-- EXERCISE DESCRIPTION --
What is needed is an exact retyping of each entry, pictures excluded.

------------------------------

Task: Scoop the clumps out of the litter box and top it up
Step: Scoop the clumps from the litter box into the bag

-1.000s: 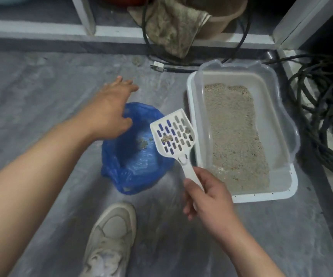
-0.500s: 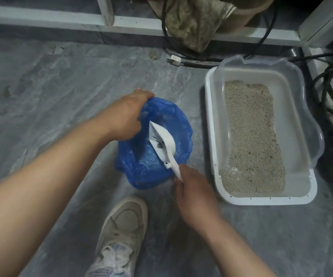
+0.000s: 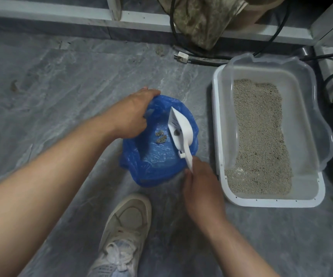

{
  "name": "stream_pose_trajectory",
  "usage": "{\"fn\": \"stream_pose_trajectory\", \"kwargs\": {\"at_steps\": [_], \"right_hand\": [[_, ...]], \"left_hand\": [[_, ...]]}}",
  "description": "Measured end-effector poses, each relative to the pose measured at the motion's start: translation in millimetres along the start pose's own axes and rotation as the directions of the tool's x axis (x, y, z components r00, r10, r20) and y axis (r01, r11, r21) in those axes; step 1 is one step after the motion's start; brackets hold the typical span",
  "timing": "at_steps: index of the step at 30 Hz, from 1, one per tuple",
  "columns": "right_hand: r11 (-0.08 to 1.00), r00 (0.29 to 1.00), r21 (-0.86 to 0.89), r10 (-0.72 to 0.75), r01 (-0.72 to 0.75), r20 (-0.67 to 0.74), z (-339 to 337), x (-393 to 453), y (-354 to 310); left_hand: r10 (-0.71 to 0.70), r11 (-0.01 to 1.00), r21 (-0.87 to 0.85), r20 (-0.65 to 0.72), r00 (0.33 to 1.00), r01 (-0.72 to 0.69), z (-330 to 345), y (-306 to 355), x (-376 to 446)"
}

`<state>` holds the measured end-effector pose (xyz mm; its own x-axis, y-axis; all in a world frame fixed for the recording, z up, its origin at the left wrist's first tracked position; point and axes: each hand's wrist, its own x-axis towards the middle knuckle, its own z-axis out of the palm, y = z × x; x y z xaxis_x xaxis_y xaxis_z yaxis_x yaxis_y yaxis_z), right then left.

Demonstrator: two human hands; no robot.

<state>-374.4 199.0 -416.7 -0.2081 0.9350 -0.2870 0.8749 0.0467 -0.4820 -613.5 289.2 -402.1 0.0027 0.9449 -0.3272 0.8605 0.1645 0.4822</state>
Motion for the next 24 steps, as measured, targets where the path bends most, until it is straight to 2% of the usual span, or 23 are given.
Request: {"fn": "stream_pose_trajectory", "kwargs": {"at_steps": [4, 19, 24], "right_hand": [[0.993, 0.994, -0.109, 0.065, -0.054, 0.092, 1.0, 3.0, 2.8], [0.988, 0.997, -0.152, 0.024, -0.012, 0.079, -2.3, 0.2, 8.7], [0.981, 0.996, -0.188, 0.057, -0.042, 0.072, -1.0, -0.2, 12.6]], "left_hand": [[0.008, 1.0, 0.002, -0.009, 1.0, -0.008, -0.8, 5.2, -3.0], [0.018, 1.0, 0.005, -0.011, 1.0, -0.018, -2.2, 12.4, -2.8], [0.027, 1.0, 0.009, -0.008, 1.0, -0.027, -2.4, 15.1, -4.3]]}}
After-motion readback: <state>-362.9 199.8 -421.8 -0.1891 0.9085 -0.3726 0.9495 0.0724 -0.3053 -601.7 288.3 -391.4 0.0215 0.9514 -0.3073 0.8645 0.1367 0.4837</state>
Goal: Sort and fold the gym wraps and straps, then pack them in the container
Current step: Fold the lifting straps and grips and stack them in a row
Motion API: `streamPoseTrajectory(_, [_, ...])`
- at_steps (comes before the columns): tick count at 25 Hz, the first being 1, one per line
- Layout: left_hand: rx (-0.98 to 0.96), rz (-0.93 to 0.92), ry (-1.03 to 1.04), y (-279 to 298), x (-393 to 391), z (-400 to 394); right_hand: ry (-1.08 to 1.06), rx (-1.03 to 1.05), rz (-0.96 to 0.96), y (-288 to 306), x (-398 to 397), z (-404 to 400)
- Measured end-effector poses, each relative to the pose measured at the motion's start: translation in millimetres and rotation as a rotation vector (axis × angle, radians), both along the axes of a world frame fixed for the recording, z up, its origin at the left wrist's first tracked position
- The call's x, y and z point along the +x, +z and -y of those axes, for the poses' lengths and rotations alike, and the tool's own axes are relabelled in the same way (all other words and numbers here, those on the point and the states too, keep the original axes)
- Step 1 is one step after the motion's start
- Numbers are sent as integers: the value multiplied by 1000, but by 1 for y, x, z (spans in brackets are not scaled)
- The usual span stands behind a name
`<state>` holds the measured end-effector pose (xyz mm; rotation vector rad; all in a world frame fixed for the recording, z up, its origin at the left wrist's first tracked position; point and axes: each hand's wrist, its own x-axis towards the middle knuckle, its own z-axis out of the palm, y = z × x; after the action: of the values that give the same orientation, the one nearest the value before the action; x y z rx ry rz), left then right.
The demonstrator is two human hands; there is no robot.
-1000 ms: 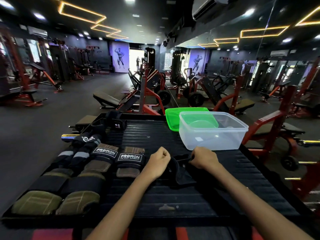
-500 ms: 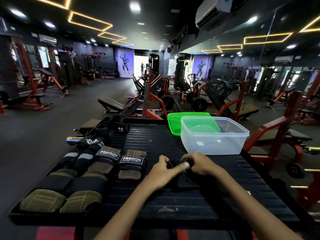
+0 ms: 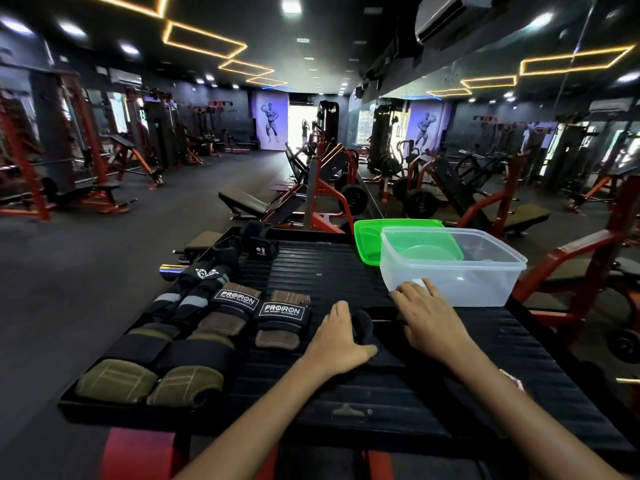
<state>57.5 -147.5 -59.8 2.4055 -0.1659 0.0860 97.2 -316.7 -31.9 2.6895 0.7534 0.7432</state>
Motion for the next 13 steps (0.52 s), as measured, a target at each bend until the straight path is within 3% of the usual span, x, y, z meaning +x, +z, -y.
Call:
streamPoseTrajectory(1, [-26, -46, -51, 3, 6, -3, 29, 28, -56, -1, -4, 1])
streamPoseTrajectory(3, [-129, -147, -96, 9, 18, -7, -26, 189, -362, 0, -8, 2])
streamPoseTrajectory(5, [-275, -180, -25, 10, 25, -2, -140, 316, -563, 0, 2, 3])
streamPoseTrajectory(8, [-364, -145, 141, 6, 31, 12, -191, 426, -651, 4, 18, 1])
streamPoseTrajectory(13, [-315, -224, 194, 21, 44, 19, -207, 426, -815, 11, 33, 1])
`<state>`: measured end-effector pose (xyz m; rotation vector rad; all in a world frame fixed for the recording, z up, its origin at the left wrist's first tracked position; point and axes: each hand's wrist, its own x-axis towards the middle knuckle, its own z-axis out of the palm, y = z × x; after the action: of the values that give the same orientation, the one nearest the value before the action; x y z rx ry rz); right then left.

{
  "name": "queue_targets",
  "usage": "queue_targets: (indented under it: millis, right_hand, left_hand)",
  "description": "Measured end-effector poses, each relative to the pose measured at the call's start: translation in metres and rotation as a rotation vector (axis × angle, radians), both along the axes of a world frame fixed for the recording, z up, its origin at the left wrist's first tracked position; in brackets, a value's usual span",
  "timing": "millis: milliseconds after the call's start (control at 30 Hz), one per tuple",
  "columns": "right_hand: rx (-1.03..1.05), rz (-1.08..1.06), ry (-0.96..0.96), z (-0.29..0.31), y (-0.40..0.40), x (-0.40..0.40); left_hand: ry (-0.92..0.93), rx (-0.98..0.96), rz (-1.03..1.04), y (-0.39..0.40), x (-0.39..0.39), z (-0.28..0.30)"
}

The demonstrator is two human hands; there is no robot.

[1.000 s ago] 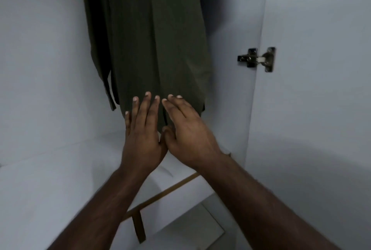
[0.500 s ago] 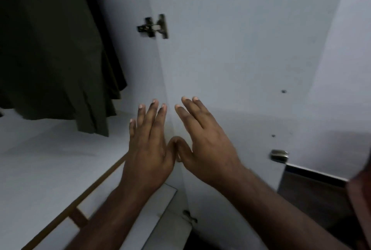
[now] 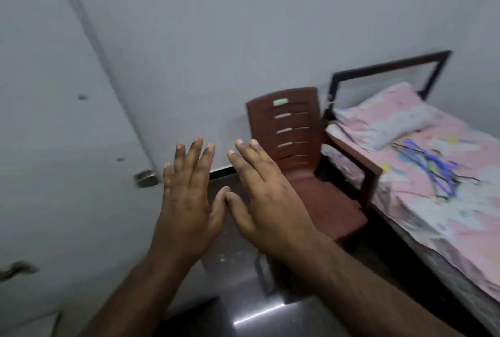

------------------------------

-- WRITTEN RESPONSE --
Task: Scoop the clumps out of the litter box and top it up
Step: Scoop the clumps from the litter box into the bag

-1.000s: 
-0.500s: 
+0.000s: 

{
  "name": "stream_pose_trajectory",
  "usage": "{\"fn\": \"stream_pose_trajectory\", \"kwargs\": {\"at_steps\": [_], \"right_hand\": [[_, ...]], \"left_hand\": [[_, ...]]}}",
  "description": "Measured end-effector poses, each relative to the pose measured at the motion's start: translation in millimetres along the start pose's own axes and rotation as the directions of the tool's x axis (x, y, z components r00, r10, r20) and y axis (r01, r11, r21) in those axes; step 1 is one step after the motion's start; brackets hold the typical span",
  "timing": "at_steps: index of the step at 30 Hz, from 1, one per tuple",
  "columns": "right_hand: r11 (-0.08 to 1.00), r00 (0.29 to 1.00), r21 (-0.86 to 0.89), r10 (-0.72 to 0.75), r01 (-0.72 to 0.75), r20 (-0.67 to 0.74), z (-339 to 337), x (-393 to 453), y (-354 to 310); left_hand: r10 (-0.71 to 0.70), r11 (-0.01 to 1.00), r21 (-0.87 to 0.85), r20 (-0.65 to 0.72), r00 (0.33 to 1.00), r01 (-0.72 to 0.69), z (-330 to 345), y (-306 to 355), x (-376 to 446)"
}

`<state>` holds the measured end-effector pose (xyz mm; its own x-axis, y-axis; all in a world frame fixed for the recording, z up, its origin at the left wrist's first tracked position; point and axes: each hand's wrist, its own x-axis towards the middle knuckle, its own z-axis out of the palm, y = z × x; x y z xaxis_x xaxis_y xaxis_z yaxis_x yaxis_y yaxis_z), right then left.

Demonstrator: two human hands; no robot.

<state>-374.4 199.0 -416.7 -0.2081 0.9350 -0.2870 0.8749 0.0467 -0.4820 -613.5 289.2 -402.1 0.0027 0.9449 -0.3272 0.8605 0.1645 0.4822</state>
Motion for the next 24 steps, as measured, targets where the path bends most, until it is straight to 2% of the usual span, or 23 are given.
Request: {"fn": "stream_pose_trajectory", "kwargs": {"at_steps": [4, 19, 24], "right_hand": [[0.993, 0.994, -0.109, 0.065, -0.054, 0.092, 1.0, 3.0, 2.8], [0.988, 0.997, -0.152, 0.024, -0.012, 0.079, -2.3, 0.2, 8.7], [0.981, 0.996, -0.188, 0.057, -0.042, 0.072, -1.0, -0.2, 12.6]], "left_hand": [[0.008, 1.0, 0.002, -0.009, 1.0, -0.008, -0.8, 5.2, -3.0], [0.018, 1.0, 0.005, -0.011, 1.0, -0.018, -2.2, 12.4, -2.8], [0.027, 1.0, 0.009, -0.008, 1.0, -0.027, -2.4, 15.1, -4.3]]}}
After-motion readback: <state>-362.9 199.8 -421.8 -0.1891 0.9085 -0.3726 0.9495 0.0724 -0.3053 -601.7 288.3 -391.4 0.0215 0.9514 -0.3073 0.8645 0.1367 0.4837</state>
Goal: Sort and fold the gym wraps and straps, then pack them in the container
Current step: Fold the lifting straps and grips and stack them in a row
Motion API: `streamPoseTrajectory(_, [_, ...])`
- at_steps (comes before the columns): tick count at 25 Hz, the first being 1, one per line
- Layout: left_hand: rx (-0.98 to 0.96), rz (-0.93 to 0.92), ry (-1.03 to 1.04), y (-279 to 298), x (-393 to 391), z (-400 to 394); right_hand: ry (-1.08 to 1.06), rx (-1.03 to 1.05), rz (-0.96 to 0.96), y (-288 to 306), x (-398 to 397), z (-404 to 400)
- Measured end-effector poses, each relative to the pose measured at the motion's start: translation in millimetres and rotation as a rotation vector (axis × angle, radians), both along the axes of a world frame fixed for the recording, z up, its origin at the left wrist's first tracked position
- The call's x, y and z point along the +x, +z and -y of those axes, for the poses' lengths and rotations alike, and the tool's own axes are relabelled in the same way (all other words and numbers here, those on the point and the states too, keep the original axes)
- Step 1 is one step after the motion's start
- Numbers are sent as integers: the value multiplied by 1000, but by 1 for y, x, z (spans in brackets are not scaled)
- The usual span stands behind a name
`<state>` holds the measured end-effector pose (xyz mm; rotation vector rad; all in a world frame fixed for the recording, z up, its origin at the left wrist's first tracked position; point and axes: each hand's wrist, its own x-axis towards the middle knuckle, its own z-axis out of the palm, y = z × x; after the action: of the values that give the same orientation, the one nearest the value before the action; x y z rx ry rz), left then right.
The demonstrator is two human hands; there is no robot.
-1000 ms: 
-500 ms: 
+0 ms: 
<state>57.5 -147.5 -59.8 2.4055 -0.1659 0.0860 97.2 -316.7 -31.9 2.6895 0.7534 0.7432</state>
Motion for the next 13 steps (0.52 s), as measured, a target at each bend until the straight path is within 3% of the usual span, x, y, z meaning +x, +z, -y.
Call:
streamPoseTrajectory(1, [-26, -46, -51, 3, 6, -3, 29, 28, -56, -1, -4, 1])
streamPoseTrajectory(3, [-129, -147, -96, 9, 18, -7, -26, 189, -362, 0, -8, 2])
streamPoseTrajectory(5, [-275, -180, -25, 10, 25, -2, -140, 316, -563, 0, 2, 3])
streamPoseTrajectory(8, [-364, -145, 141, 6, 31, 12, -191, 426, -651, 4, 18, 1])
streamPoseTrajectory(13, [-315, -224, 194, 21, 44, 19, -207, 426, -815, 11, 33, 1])
`<state>`: measured end-effector pose (xyz m; rotation vector rad; all in a world frame fixed for the recording, z up, its origin at the left wrist's first tracked position; point and axes: each hand's wrist, its own x-axis towards the middle knuckle, its own z-axis out of the palm, y = z × x; after the action: of the values that give the same orientation, the one nearest the value before the action; x y z rx ry rz); right then left.

{
  "name": "queue_targets",
  "usage": "queue_targets: (indented under it: millis, right_hand, left_hand)",
  "description": "Measured end-effector poses, each relative to the pose measured at the call's start: translation in metres and rotation as a rotation vector (axis × angle, radians), both along the axes of a world frame fixed for the recording, z up, its origin at the left wrist's first tracked position; in brackets, a value's usual span",
  "timing": "millis: milliseconds after the call's start (control at 30 Hz), one per tuple",
  "columns": "right_hand: rx (-1.03..1.05), rz (-1.08..1.06), ry (-0.96..0.96), z (-0.29..0.31), y (-0.40..0.40), x (-0.40..0.40); left_hand: ry (-0.92..0.93), rx (-0.98..0.96), rz (-1.03..1.04), y (-0.39..0.40), x (-0.39..0.39), z (-0.28..0.30)"
}

The demonstrator is two human hands; there is no robot.

[1.000 s ago] 
[0.500 s ago] 
[now] 

The full output has already been given.